WORK INSTRUCTION = Type out the complete listing below word for word, without its pictures.

INFORMATION SUPPLIED: Begin

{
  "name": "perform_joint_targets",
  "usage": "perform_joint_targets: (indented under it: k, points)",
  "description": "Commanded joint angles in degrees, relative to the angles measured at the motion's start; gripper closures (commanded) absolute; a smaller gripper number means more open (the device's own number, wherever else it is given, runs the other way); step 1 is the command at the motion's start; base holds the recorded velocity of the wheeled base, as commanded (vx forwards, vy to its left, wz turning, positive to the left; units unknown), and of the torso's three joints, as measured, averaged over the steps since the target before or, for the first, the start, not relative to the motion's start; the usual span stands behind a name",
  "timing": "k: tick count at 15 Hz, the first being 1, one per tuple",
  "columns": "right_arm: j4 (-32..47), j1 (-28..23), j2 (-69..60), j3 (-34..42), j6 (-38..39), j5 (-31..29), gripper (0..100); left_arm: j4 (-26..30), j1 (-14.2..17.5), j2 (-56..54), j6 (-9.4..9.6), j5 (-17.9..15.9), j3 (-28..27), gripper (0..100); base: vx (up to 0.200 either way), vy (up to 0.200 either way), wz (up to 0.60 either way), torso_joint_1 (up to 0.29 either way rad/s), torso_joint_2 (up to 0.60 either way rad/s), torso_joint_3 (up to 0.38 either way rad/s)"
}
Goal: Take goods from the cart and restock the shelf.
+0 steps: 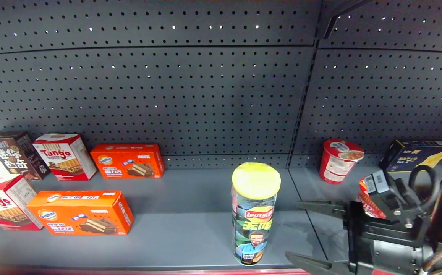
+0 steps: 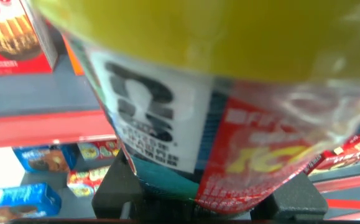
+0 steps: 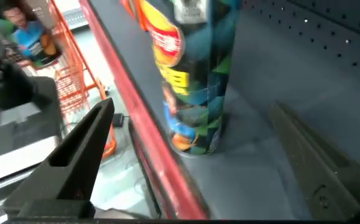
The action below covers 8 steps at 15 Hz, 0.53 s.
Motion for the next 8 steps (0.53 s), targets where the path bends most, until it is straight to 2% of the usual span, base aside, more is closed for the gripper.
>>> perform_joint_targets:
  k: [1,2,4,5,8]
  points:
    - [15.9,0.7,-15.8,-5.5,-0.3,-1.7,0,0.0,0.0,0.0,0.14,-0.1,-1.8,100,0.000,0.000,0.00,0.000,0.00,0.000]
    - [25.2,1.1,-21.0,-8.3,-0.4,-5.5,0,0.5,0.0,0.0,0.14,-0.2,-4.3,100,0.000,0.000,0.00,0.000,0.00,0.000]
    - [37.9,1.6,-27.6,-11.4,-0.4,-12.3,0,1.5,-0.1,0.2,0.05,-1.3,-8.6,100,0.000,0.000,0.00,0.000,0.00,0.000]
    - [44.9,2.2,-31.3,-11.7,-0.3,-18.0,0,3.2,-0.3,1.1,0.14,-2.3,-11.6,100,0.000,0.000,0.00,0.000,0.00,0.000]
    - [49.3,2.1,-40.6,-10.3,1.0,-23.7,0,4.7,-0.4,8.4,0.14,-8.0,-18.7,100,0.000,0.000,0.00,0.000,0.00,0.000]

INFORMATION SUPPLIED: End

TASK OUTPUT =
{
  "name": "perform_joint_targets",
  "usage": "perform_joint_targets: (indented under it: k, points)",
  "description": "Commanded joint angles in degrees, relative to the angles measured at the motion's start; gripper closures (commanded) absolute; a smaller gripper number means more open (the device's own number, wherever else it is given, runs the other way); step 1 is the command at the motion's start; base holds the recorded velocity of the wheeled base, as commanded (vx forwards, vy to its left, wz turning, positive to the left; units unknown), and of the torso's three joints, as measured, averaged over the steps since the target before or, for the first, the start, not relative to the motion's start; the usual span stands behind a name",
  "timing": "k: tick count at 15 Hz, the first being 1, one per tuple",
  "columns": "right_arm: j4 (-32..47), j1 (-28..23), j2 (-69..60), j3 (-34..42), j6 (-38..39), j5 (-31..29), gripper (0..100); left_arm: j4 (-26..30), j1 (-14.2..17.5), j2 (-56..54), j6 (-9.4..9.6), j5 (-17.9..15.9), j3 (-28..27), gripper (0..100); base: vx (up to 0.200 either way), vy (up to 0.200 either way), wz (up to 0.60 either way), torso_joint_1 (up to 0.29 either way rad/s), torso_joint_2 (up to 0.60 either way rad/s), torso_joint_3 (up to 0.38 either way rad/s)"
}
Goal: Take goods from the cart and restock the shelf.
+0 steps: 
+0 steps: 
+0 steps: 
The action below covers 8 steps at 15 Hz, 0.53 s.
Motion for the next 8 steps (0.53 s), targets where the path bends most, until it is straight to 2% of the usual span, base aside, more is closed for the gripper.
>>> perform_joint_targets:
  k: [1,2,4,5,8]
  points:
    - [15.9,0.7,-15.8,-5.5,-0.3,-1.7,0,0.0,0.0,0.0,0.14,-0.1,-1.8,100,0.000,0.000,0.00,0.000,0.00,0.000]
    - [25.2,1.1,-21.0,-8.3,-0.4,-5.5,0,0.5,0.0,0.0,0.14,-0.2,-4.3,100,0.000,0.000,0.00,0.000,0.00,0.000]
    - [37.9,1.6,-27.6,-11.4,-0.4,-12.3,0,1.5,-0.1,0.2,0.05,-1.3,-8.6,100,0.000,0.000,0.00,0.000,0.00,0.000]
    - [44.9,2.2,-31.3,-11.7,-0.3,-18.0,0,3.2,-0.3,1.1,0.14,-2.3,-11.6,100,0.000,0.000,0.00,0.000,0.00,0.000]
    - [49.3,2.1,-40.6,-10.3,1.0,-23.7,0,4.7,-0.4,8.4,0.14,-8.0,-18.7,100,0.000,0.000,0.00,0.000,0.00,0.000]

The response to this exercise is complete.